Investigation of multi-drug resistant Candida auris using species-specific molecular markers in immunocompromised patients from a tertiary care hospital in Quetta, Pakistan.

INTRODUCTION

Candida auris is an emerging multidrug-resistant pathogen responsible for nosocomial infections worldwide, characterized by high mortality rates and significant challenges in detection due to frequent misidentification. Classified by the WHO as a pathogen of critical importance since it exhibits resistance to multiple antifungal agents, particularly fluconazole, and is highly transmissible in healthcare settings. Conventional detection methods often lack the accuracy required for effective infection control. This study aimed to conduct inferential and molecular analyses of C. auris and other yeast species infecting immunocompromised patients in the Special and Intensive Care Units (SCU and ICU) of a tertiary care hospital in Quetta, Pakistan. In this region, C. auris remains rarely studied and is frequently misdiagnosed by clinical staff due to limited awareness and diagnostic challenges. Notably, no prior research has been conducted on C. auris in Quetta. The study also sought to develop reliable diagnostic methods suitable for resource-limited settings, addressing a critical gap in healthcare infrastructure.

MATERIALS AND METHODS

Samples (150 each) from the ear, axilla, groin, and saliva of SCU/ICU patients were collected and processed on yeast malt agar, with preliminary identification using Brilliance Candida Agar (BCA) and CHROMagar Candida Plus (CCP).

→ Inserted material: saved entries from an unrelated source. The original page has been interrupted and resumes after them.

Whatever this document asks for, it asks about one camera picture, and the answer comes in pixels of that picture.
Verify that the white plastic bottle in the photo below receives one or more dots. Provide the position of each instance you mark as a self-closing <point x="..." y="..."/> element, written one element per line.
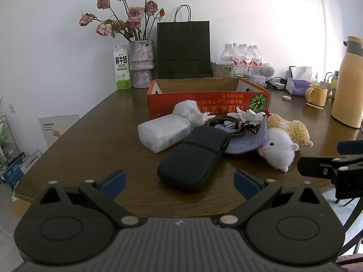
<point x="161" y="133"/>

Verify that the small clear spray bottle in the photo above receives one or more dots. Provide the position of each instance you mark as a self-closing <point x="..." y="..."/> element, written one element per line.
<point x="316" y="79"/>

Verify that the black zip pouch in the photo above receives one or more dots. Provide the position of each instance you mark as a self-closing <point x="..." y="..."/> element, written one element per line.
<point x="190" y="161"/>

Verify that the yellow mug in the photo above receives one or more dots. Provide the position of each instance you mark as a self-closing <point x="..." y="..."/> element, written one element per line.
<point x="319" y="95"/>

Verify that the blue printed boxes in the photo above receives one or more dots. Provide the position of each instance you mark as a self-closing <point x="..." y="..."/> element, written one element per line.
<point x="14" y="172"/>

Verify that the white green milk carton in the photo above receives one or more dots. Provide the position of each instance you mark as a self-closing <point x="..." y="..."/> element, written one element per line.
<point x="122" y="70"/>

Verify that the purple white tissue box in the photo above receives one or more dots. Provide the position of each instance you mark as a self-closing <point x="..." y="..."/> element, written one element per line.
<point x="297" y="86"/>

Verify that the black paper bag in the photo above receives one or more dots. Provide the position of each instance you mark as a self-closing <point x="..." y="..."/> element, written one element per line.
<point x="184" y="48"/>

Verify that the white printed card box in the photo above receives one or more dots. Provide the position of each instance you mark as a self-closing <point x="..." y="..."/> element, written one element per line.
<point x="255" y="80"/>

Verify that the pack of clear water bottles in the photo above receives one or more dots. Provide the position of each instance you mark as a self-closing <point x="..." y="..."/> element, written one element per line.
<point x="246" y="59"/>

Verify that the white printed board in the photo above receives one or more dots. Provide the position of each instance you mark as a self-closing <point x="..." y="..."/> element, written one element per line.
<point x="56" y="127"/>

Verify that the white paper strip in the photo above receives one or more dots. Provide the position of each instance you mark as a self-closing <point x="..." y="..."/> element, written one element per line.
<point x="314" y="106"/>

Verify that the pale purple textured vase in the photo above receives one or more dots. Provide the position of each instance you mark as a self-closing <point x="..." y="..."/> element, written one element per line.
<point x="141" y="59"/>

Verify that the white power strip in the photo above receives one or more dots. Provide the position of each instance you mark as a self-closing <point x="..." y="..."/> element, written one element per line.
<point x="277" y="85"/>

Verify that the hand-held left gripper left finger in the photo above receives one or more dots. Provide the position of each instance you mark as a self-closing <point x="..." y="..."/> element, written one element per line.
<point x="113" y="184"/>

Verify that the white plastic bag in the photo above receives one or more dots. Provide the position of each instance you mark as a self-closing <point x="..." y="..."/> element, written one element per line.
<point x="188" y="109"/>

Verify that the white round disc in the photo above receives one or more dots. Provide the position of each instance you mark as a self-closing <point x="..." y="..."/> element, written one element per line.
<point x="286" y="97"/>

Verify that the white yellow plush sheep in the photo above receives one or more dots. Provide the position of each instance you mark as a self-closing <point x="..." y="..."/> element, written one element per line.
<point x="279" y="147"/>

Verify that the white wall socket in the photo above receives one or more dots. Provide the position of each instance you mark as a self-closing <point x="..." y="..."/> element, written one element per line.
<point x="11" y="107"/>

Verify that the clear grain container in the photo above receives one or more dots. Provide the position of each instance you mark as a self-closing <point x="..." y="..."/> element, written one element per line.
<point x="222" y="69"/>

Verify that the white tissue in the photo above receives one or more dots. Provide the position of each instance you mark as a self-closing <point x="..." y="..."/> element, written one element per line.
<point x="249" y="115"/>

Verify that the white round device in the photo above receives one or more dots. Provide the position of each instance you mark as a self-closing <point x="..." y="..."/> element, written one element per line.
<point x="268" y="69"/>

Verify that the orange cardboard box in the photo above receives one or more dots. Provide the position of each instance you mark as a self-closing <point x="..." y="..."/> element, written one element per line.
<point x="221" y="99"/>

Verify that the brown cardboard sheet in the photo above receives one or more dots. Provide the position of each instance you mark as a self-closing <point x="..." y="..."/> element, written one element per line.
<point x="19" y="212"/>

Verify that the purple felt cloth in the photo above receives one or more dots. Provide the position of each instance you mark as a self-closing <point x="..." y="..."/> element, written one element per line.
<point x="244" y="144"/>

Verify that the brown wooden desk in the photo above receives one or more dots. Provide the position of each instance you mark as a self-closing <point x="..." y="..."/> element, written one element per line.
<point x="99" y="136"/>

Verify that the yellow thermos jug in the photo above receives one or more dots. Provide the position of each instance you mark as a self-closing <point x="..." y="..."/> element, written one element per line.
<point x="348" y="90"/>

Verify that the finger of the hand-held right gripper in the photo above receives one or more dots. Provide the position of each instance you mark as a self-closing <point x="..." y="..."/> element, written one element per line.
<point x="312" y="165"/>
<point x="350" y="146"/>

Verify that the dried pink rose bouquet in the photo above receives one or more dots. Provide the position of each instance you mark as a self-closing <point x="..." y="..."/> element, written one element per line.
<point x="134" y="12"/>

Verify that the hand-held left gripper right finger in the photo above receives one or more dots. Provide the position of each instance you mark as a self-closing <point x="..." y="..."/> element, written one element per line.
<point x="246" y="184"/>

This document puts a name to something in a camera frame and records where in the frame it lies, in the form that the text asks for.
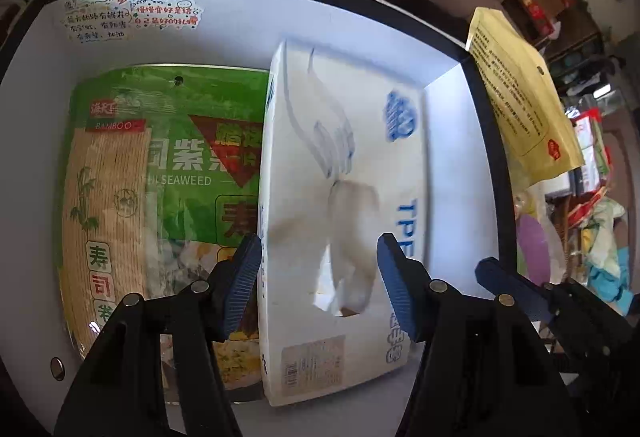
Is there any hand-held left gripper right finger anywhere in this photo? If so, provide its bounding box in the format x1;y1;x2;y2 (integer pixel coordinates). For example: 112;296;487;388
376;233;583;437

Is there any green seaweed sushi packet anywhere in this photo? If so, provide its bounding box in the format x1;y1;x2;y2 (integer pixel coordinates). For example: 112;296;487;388
52;64;273;405

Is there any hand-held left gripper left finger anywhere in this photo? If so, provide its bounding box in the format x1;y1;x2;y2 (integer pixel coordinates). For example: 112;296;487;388
52;233;263;437

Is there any dark wooden cabinet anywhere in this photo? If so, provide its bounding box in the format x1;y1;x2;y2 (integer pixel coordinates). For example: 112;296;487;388
540;0;626;98

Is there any black box with white inside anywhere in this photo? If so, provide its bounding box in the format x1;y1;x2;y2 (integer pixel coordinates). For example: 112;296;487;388
0;0;518;437

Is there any white glove box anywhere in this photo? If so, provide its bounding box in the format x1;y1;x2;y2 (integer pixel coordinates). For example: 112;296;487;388
257;39;433;408

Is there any purple plastic bowl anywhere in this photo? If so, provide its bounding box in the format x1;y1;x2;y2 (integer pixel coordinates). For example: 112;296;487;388
515;214;551;288

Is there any handwritten paper sticker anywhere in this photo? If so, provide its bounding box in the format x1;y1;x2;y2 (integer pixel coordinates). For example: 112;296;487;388
57;0;206;42

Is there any yellow snack packet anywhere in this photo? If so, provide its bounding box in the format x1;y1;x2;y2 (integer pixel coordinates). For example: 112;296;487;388
465;7;586;185

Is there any red snack packet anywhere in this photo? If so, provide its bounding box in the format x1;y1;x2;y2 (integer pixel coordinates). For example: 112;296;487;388
565;107;611;228

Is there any turquoise plastic bag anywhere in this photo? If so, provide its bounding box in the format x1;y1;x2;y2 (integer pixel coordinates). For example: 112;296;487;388
587;247;631;303

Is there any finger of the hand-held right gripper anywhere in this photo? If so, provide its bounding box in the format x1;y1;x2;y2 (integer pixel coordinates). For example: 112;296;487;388
475;257;603;350

Advanced techniques, including PCR amplification of ITS regions, DNA sequencing, RFLP with Msp1, MALDI-TOF, Vitek 2, and species-specific primers, were used for identification. Antifungal susceptibility to fluconazole, amphotericin B, and voriconazole were also assessed.

RESULTS

The culture test revealed that 42.6% samples were positive for yeast infections. In addition to detecting Candida auris in 4 cultures, chromogenic media identified 6 other Candida species: C. albicans, C. dubliniensis, C. glabrata, C. krusei, C. parapsilosis, and C. tropicalis. Further validation through advanced techniques, including molecular diagnostics and MALDI-TOF, enabled the identification of additional species: C. famata, C. kefyr, C. lusitaniae, and Meyerozyma (Candida) guilliermondii. Out of all identified yeast species C. dubliniensis was the most common, followed by C. albicans and C. tropicalis, with the highest infection rates observed in saliva samples. Antifungal Susceptibility Tests (AST) revealed that C. auris isolates were resistant to Fluconazole, Amphotericin B, and Voriconazole, highlighting multidrug resistance. This study represents the first report of novel multidrug-resistant C. auris from Quetta, Pakistan, indicating that C. auris is prevalent among ICU and SCU patients. Novel species specific primers targeting phospholipase B, topoisomerase II, CDR and 18s genes were designed in our laboratory and not previously reported in earlier studies, proved highly effective for the rapid identification of Candida species. The established protocol using these primers is recommended for implementation in resource-limited laboratory settings. The statistical analysis demonstrated significant correlations between Candida species infection (dependent variable) and several independent factors (variables) emphasizing the importance of targeted diagnostics and intervention strategies.